--- Source data Enclosed Below ---
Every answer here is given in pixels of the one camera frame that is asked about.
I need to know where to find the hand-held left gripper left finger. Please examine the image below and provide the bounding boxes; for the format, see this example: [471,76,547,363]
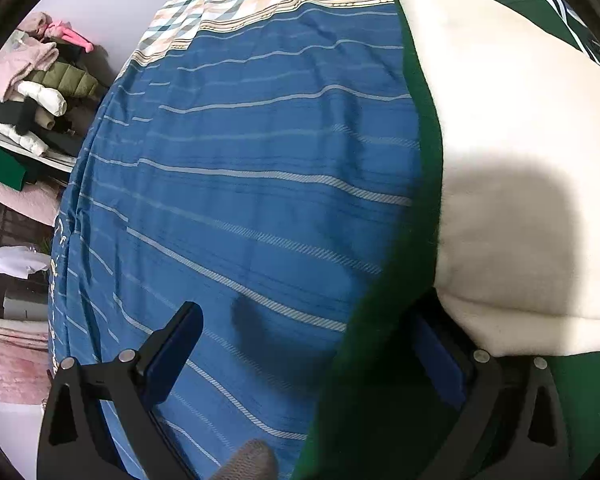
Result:
[36,302,203,480]

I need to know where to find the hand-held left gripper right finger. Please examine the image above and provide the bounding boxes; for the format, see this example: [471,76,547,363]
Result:
[415,294,571,480]

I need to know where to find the green white-striped fleece-lined jacket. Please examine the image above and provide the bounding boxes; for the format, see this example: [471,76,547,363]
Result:
[290,0,600,480]

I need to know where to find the person's left hand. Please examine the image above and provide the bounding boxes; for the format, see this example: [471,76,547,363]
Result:
[215,438,281,480]

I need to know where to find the white box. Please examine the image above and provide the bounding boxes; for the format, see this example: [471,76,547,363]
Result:
[2,292,49,322]

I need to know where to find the white crumpled cloth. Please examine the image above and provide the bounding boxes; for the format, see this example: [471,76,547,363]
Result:
[0,247,52,281]

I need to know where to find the blue striped plaid bed sheet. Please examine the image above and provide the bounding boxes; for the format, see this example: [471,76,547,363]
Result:
[47,0,581,480]

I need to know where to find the pink cloth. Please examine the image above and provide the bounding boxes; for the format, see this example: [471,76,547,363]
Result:
[0,172,64,227]

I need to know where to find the green garment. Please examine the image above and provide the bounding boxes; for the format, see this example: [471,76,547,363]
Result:
[0,142,28,192]

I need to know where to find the white garment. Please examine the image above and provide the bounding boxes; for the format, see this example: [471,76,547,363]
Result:
[0,110,49,157]

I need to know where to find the white puffer jacket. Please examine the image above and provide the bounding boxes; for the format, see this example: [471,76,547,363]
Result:
[15,80,68,117]

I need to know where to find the dark garment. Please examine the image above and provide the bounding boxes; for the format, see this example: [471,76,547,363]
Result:
[0,97,36,133]

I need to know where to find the olive puffer jacket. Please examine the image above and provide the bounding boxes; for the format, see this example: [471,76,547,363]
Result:
[27,60,106,101]

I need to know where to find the pink fleece garment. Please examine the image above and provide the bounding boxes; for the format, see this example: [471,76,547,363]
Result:
[0,12,61,101]

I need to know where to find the pink plush strap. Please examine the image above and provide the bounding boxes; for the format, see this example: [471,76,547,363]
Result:
[45,20,95,54]

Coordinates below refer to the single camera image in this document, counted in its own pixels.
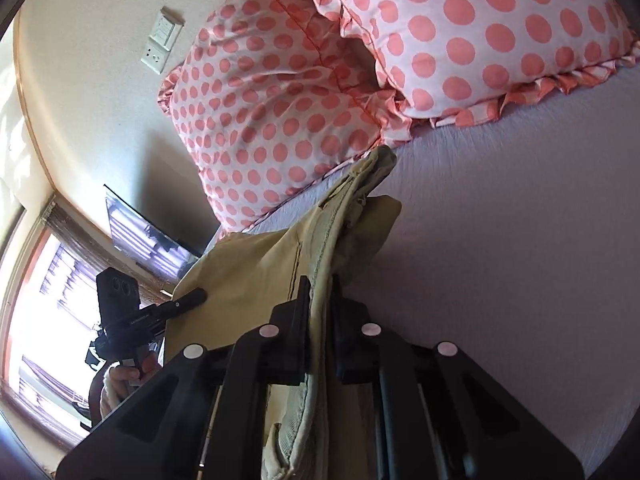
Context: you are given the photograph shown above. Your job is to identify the white wall switch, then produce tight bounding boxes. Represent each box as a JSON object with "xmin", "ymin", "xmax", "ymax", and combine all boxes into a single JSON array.
[{"xmin": 150, "ymin": 7, "xmax": 185, "ymax": 47}]

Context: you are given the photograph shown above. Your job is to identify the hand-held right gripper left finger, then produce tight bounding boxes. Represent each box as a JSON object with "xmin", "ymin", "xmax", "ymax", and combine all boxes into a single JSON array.
[{"xmin": 56, "ymin": 276, "xmax": 312, "ymax": 480}]

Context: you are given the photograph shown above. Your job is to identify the khaki pants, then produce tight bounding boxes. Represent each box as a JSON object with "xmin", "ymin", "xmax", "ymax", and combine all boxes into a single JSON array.
[{"xmin": 159, "ymin": 146, "xmax": 403, "ymax": 480}]

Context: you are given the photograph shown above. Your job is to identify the wall mounted television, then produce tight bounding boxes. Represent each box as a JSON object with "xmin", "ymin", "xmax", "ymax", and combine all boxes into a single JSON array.
[{"xmin": 104, "ymin": 185, "xmax": 201, "ymax": 280}]

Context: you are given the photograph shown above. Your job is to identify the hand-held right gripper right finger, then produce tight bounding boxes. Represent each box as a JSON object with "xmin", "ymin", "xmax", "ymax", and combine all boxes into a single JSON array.
[{"xmin": 332, "ymin": 275, "xmax": 585, "ymax": 480}]

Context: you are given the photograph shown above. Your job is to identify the white bed sheet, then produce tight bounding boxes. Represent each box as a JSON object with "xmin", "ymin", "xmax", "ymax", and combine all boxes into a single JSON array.
[{"xmin": 202, "ymin": 62, "xmax": 640, "ymax": 480}]

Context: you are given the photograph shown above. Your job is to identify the window with curtain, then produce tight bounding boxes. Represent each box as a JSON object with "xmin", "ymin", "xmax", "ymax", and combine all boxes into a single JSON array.
[{"xmin": 0, "ymin": 199, "xmax": 176, "ymax": 453}]

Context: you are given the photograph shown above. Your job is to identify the white wall socket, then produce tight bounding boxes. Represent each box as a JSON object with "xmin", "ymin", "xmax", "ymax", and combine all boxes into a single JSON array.
[{"xmin": 141, "ymin": 39, "xmax": 170, "ymax": 76}]

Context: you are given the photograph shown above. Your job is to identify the person's left hand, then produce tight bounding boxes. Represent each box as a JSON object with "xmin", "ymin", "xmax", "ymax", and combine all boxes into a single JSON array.
[{"xmin": 108, "ymin": 354, "xmax": 160, "ymax": 401}]

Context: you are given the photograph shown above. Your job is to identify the polka dot pillow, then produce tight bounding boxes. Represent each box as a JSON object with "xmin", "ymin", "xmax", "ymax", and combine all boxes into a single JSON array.
[
  {"xmin": 236, "ymin": 0, "xmax": 640, "ymax": 147},
  {"xmin": 158, "ymin": 0, "xmax": 401, "ymax": 233}
]

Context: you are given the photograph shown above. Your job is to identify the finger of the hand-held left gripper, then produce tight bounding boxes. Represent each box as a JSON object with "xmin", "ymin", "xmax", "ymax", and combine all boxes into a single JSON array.
[{"xmin": 159, "ymin": 288, "xmax": 208, "ymax": 319}]

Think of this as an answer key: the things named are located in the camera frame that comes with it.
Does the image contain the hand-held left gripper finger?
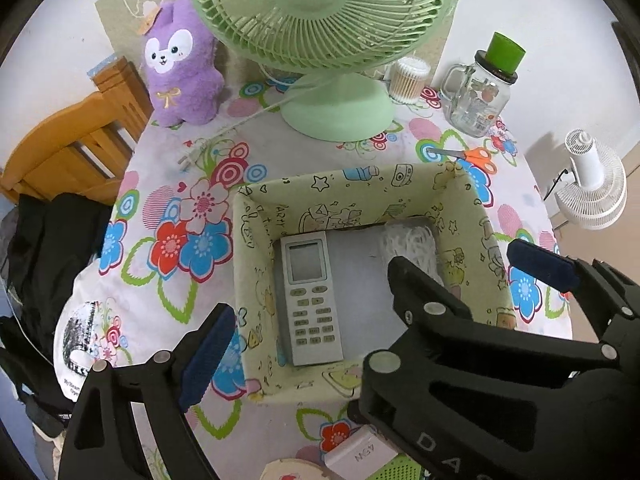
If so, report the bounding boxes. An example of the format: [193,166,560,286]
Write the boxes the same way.
[62,302,237,480]

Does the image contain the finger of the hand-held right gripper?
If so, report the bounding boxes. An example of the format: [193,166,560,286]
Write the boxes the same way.
[506,238,640,362]
[360,255,621,411]

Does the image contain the white mesh packet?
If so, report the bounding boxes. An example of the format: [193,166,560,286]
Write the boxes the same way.
[378,220,441,286]

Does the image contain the cartoon print fabric storage box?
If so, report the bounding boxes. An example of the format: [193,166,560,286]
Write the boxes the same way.
[232,162,518,405]

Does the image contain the white charger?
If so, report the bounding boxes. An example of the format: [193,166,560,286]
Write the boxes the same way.
[324,424,401,479]

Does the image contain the white floor fan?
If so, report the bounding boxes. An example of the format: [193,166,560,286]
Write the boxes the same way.
[552,129,629,231]

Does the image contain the white remote control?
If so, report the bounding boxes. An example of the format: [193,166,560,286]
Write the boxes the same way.
[279,232,346,367]

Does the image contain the white printed bag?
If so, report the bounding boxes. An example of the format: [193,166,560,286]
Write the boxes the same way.
[52,277,132,403]

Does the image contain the orange scissors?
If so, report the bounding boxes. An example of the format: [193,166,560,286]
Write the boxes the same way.
[426,146,497,175]

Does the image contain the green perforated oval case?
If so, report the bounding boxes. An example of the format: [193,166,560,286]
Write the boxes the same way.
[372,454,428,480]

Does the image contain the round beige disc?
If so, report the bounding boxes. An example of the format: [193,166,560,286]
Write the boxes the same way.
[260,457,332,480]

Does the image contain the floral tablecloth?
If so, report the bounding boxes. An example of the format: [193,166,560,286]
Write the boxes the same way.
[52,74,574,480]

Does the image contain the glass mug jar green lid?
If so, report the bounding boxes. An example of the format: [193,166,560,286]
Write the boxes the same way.
[440,31,527,137]

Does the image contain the black bag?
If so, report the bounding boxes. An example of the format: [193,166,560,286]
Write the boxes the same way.
[0,312,71,436]

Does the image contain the black jacket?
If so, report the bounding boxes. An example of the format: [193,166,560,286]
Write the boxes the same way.
[7,191,119,313]

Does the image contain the cotton swab container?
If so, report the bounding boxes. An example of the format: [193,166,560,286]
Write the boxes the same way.
[388,57,432,106]

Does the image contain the wooden chair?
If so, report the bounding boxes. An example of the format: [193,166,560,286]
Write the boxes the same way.
[0,55,156,207]

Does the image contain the purple plush toy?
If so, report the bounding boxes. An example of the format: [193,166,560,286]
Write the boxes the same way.
[141,0,227,129]

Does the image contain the blue patterned cloth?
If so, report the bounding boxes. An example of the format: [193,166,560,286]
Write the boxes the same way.
[86,54,121,77]

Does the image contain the green desk fan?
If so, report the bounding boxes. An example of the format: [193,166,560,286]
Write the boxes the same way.
[187,0,453,142]

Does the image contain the black floor fan cable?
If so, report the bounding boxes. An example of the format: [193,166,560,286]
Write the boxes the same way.
[544,166,575,202]

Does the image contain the white fan power cord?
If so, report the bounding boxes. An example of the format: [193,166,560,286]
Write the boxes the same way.
[176,85,313,172]
--- End of Enclosed Source data ---
Your task:
Pick every line of the data that includes the string "plush".

Expected output:
I need to know where to find the pink plush strap. Please examine the image above and provide the bounding boxes; for the format, see this example: [471,76,547,363]
Does the image contain the purple plush toy?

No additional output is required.